● **PROBLEM DESCRIPTION**
Could you retype the listing beneath, keeping each line exactly as it is?

● **DATA EXCERPT**

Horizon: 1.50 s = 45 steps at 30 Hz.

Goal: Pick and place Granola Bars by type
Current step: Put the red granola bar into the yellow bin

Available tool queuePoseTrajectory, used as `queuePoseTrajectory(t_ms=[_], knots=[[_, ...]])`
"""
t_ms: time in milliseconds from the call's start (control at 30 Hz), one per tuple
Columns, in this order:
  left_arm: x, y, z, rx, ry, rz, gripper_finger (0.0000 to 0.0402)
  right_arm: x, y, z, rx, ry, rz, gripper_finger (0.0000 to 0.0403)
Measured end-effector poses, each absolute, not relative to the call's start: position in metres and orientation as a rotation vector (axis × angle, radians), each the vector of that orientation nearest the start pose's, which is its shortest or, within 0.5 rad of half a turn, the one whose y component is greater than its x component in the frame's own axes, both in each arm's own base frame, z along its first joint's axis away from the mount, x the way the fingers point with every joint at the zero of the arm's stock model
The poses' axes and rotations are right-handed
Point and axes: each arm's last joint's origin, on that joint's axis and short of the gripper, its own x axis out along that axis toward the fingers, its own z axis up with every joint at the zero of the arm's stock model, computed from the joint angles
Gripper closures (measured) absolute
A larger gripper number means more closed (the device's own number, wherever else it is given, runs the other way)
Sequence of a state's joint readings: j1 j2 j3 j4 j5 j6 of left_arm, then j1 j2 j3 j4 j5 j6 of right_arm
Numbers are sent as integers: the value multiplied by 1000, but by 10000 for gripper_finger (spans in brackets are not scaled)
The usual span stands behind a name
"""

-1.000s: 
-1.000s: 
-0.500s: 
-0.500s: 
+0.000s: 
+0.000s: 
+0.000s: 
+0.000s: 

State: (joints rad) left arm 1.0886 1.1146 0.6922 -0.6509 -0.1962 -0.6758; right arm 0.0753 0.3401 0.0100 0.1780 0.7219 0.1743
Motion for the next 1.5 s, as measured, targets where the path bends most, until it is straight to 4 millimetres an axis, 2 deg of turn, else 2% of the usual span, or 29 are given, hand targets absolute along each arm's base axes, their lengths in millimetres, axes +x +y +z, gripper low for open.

● **RESPONSE AREA**
Horizon: 1.50 s = 45 steps at 30 Hz.

Goal: Pick and place Granola Bars by type
Current step: Put the red granola bar into the yellow bin

Available tool queuePoseTrajectory, used as `queuePoseTrajectory(t_ms=[_], knots=[[_, ...]])`
"""
t_ms: time in milliseconds from the call's start (control at 30 Hz), one per tuple
Columns, in this order:
  left_arm: x, y, z, rx, ry, rz, gripper_finger (0.0000 to 0.0402)
  right_arm: x, y, z, rx, ry, rz, gripper_finger (0.0000 to 0.0403)
Measured end-effector poses, each absolute, not relative to the call's start: position in metres and orientation as a rotation vector (axis × angle, radians), each the vector of that orientation nearest the start pose's, which is its shortest or, within 0.5 rad of half a turn, the one whose y component is greater than its x component in the frame's own axes, both in each arm's own base frame, z along its first joint's axis away from the mount, x the way the fingers point with every joint at the zero of the arm's stock model
The poses' axes and rotations are right-handed
Point and axes: each arm's last joint's origin, on that joint's axis and short of the gripper, its own x axis out along that axis toward the fingers, its own z axis up with every joint at the zero of the arm's stock model, computed from the joint angles
Gripper closures (measured) absolute
A larger gripper number means more closed (the device's own number, wherever else it is given, runs the other way)
Sequence of a state's joint readings: j1 j2 j3 j4 j5 j6 of left_arm, then j1 j2 j3 j4 j5 j6 of right_arm
Numbers are sent as integers: the value multiplied by 1000, but by 10000 for gripper_finger (spans in brackets are not scaled)
The usual span stands behind a name
"""

-1.000s: 
-1.000s: 
-0.500s: 
-0.500s: 
+0.000s: 
+0.000s: 
+0.000s: 
+0.000s: 

State: (joints rad) left arm 1.0886 1.1146 0.6922 -0.6509 -0.1962 -0.6758; right arm 0.0753 0.3401 0.0100 0.1780 0.7219 0.1743
Motion for the next 1.5 s, as measured, targets where the path bends most, until it is straight to 4 millimetres an axis, 2 deg of turn, else 2% of the usual span, or 29 are given, hand targets absolute along each arm's base axes, their lengths in millimetres, axes +x +y +z, gripper low for open.

Nothing remains to be done for this exercise.